Najwięcej kontrowersji – ale i konkretnych postulatów – wywołuje tzw. pakiet onkologiczny. Ponieważ wprowadzono go nadzwyczaj pośpiesznie, zawiera też mnóstwo luk i nieścisłości, które należałoby jak najszybciej uzupełnić i wyjaśnić.

Jedną z ważniejszych spraw, bez których przepisy pakietu nie będą normalnie działać, jest określenie standardów postępowania w poszczególnych rodzajach nowotworów, na poszczególnych etapach postępowania -  począwszy od podejrzenia choroby, aż do zakończenia leczenia i kontroli.
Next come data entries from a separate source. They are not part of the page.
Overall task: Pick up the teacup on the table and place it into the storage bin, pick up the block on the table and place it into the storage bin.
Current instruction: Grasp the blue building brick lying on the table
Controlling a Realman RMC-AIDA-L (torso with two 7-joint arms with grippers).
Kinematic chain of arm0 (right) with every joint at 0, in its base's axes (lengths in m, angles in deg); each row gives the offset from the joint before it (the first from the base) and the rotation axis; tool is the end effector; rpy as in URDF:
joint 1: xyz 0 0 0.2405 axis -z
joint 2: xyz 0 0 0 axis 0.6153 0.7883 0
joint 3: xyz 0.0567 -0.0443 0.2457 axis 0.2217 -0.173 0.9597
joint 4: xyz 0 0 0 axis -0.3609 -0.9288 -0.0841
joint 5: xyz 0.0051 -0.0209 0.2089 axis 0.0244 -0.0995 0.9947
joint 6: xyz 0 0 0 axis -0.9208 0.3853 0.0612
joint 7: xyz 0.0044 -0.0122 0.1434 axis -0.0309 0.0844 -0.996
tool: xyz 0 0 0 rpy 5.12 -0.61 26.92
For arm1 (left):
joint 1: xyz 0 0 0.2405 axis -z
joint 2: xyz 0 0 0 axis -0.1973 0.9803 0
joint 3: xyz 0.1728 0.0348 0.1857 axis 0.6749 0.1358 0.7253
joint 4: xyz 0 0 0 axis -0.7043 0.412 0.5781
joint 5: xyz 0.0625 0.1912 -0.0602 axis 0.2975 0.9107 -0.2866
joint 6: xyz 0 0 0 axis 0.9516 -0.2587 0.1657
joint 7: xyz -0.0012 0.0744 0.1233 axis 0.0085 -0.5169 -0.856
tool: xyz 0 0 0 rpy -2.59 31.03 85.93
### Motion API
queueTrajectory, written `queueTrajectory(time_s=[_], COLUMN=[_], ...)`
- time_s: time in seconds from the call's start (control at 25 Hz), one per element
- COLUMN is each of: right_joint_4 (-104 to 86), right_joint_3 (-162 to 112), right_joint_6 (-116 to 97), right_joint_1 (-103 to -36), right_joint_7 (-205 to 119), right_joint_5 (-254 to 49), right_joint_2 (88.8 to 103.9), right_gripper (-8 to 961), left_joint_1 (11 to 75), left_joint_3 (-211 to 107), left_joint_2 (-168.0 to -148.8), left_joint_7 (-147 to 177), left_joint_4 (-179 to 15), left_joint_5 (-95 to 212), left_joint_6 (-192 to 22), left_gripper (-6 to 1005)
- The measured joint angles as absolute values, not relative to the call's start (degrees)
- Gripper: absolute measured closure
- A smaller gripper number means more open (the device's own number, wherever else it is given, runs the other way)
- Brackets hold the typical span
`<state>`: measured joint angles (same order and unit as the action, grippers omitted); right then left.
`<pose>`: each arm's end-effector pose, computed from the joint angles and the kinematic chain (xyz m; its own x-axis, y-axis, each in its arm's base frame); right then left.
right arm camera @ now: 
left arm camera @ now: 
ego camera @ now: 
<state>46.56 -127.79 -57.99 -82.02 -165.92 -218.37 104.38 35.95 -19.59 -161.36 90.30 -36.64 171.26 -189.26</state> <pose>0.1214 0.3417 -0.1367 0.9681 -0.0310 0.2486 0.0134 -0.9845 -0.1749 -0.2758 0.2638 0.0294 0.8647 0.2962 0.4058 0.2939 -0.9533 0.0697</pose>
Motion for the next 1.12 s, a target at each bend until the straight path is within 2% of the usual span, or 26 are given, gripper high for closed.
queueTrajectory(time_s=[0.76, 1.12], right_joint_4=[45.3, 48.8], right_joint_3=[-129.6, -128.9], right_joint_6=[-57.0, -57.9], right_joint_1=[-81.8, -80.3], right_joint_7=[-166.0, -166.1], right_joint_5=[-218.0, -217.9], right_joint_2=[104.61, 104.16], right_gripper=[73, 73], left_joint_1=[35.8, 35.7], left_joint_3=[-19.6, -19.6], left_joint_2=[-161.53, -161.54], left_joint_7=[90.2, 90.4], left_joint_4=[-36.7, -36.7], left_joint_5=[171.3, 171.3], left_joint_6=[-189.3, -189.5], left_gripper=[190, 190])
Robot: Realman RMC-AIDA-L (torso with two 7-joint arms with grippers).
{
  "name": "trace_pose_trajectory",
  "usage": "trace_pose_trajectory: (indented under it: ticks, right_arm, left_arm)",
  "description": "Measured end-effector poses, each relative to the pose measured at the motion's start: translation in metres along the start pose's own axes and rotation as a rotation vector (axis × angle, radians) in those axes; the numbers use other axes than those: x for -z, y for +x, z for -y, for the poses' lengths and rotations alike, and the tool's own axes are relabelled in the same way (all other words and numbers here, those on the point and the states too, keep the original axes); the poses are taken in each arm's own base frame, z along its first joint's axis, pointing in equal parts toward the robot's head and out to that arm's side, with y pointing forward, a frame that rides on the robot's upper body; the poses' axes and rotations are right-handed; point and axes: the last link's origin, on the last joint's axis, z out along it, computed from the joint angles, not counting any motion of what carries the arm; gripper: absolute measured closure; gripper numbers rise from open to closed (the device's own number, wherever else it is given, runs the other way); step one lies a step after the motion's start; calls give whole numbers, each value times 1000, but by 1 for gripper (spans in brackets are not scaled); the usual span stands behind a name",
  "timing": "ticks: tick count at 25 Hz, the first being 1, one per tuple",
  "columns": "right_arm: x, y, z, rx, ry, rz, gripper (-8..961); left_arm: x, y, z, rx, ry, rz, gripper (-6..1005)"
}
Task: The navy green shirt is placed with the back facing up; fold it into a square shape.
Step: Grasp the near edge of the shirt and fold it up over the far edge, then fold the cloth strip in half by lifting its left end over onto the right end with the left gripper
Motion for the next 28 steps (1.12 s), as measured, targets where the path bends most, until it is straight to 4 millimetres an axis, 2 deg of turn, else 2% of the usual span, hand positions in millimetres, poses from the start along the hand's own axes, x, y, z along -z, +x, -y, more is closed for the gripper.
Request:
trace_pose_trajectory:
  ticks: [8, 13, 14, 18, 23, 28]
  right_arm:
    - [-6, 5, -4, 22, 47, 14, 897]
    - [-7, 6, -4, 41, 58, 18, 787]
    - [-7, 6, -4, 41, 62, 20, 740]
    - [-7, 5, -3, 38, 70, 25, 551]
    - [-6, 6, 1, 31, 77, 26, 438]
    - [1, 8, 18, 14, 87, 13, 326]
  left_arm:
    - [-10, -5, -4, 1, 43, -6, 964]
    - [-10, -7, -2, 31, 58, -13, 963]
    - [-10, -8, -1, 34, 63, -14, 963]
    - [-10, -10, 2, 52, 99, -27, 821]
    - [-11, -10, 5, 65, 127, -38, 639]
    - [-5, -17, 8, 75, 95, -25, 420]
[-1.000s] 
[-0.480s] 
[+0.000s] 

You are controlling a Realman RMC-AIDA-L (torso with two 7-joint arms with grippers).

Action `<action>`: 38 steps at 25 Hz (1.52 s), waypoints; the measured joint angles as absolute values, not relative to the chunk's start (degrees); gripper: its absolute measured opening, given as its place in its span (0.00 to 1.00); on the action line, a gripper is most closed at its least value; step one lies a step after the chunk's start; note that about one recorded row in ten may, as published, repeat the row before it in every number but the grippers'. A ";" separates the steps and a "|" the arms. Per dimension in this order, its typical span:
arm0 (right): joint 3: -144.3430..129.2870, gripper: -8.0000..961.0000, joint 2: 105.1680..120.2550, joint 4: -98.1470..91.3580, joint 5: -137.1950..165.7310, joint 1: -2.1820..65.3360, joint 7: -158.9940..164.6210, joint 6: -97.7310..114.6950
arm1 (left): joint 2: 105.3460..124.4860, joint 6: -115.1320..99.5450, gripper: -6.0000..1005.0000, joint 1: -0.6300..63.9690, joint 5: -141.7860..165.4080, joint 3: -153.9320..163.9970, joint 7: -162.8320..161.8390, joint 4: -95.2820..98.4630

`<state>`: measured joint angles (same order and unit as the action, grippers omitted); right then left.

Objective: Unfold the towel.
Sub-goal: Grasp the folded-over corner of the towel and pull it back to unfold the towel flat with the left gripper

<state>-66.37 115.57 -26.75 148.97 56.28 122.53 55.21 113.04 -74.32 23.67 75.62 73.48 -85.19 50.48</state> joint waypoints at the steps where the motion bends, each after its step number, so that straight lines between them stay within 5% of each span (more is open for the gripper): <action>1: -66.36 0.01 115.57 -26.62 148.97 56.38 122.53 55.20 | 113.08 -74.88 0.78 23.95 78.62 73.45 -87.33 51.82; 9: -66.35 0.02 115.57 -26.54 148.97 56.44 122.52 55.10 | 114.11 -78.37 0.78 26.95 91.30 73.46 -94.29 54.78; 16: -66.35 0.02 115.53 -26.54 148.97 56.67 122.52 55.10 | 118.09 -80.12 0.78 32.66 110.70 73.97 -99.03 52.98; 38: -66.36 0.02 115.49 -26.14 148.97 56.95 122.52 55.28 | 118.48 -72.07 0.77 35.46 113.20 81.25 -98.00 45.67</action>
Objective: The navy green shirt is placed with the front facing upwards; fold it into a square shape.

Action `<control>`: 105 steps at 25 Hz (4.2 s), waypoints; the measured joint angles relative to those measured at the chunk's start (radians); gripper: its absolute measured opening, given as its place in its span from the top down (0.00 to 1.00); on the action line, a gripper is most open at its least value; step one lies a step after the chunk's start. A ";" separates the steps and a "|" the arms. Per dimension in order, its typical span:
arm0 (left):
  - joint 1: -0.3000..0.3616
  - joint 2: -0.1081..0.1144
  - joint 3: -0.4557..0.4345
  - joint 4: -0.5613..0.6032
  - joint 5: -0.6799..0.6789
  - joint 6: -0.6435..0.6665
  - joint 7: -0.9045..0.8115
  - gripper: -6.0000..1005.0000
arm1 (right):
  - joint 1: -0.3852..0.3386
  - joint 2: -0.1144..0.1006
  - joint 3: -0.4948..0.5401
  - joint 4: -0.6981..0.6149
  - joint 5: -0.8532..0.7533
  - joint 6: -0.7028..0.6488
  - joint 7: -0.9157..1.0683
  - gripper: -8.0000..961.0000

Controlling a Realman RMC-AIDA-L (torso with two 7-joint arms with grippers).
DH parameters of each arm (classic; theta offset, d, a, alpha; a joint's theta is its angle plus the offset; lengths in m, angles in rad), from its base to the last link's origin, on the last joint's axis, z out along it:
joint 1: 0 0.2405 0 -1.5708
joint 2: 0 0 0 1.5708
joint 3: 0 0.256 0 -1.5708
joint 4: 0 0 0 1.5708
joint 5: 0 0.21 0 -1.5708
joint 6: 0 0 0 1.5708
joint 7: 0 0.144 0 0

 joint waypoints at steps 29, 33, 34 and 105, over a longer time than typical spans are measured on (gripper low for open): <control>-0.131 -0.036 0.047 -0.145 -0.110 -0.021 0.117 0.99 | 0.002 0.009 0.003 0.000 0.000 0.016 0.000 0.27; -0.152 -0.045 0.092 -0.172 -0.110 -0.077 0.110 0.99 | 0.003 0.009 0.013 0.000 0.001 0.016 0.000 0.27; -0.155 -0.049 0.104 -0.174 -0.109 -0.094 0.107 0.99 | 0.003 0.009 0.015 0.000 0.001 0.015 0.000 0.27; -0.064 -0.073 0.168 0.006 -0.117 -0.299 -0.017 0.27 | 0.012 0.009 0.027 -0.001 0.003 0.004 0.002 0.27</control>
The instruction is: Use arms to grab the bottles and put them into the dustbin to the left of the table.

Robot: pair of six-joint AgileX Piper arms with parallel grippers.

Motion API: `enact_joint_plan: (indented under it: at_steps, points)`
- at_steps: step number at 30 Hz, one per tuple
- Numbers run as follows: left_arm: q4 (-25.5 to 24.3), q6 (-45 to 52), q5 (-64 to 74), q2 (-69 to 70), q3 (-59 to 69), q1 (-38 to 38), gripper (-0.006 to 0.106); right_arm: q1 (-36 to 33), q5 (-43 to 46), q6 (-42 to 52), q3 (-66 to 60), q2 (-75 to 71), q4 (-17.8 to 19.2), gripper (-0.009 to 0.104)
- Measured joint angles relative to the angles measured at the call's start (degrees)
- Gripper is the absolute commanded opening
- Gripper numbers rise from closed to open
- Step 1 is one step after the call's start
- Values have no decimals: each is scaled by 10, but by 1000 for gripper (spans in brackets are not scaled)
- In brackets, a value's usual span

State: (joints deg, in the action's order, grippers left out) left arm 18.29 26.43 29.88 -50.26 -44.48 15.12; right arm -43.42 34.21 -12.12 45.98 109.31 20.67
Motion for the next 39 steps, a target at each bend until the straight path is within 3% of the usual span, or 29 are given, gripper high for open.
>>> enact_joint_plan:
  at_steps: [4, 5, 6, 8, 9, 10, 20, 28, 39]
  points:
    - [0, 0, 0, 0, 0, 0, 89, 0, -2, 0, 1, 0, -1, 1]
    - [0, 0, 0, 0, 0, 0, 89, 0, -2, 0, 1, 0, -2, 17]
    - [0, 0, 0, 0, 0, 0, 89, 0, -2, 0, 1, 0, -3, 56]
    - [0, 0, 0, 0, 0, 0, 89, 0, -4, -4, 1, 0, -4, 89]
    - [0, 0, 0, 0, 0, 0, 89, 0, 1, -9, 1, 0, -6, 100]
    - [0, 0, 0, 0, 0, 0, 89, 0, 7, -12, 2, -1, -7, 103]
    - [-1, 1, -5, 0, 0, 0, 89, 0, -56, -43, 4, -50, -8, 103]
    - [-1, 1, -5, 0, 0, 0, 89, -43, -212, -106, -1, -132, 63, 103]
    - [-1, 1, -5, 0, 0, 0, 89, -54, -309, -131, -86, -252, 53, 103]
Czytaj: Placówki rezygnują z pakietu onkologicznego >>>

Prezes Federacji podkreśla, że ważną rolę w pakiecie onkologicznym pełnią lekarze POZ, których nie można sprowadzać do urzędników, wystawiających „zielone karty”, w dodatku karanych za nadgorliwość.
- By zminimalizować ryzyko przeoczenia objawów z jednej strony, a drugiej – niepotrzebnego narażanie pacjentów na stres nieuzasadnionymi podejrzeniami choroby nowotworowej, Federacja postuluje zapewnienie lekarzom POZ szkolenia z zakresu tzw. czujności onkologicznej w odniesieniu do częściej występujących nowotworów złośliwych. Szkolenia te muszą być zgodne z wytycznymi towarzystw naukowych, w tym z polskim „Cancer Planem” – mówi Jacek Krajewski.

We wstępnej diagnostyce onkologicznej konieczne jest określenie jednoznacznych kryteriów rozpoznania choroby nowotworowej w poszczególnych typach nowotworów, które warunkowałoby rozliczenie pakietu. Obecnie brakuje także jednoznacznych wskazań, w jakich nowotworach  konieczne jest wykonanie na tym etapie badania histopatologicznego.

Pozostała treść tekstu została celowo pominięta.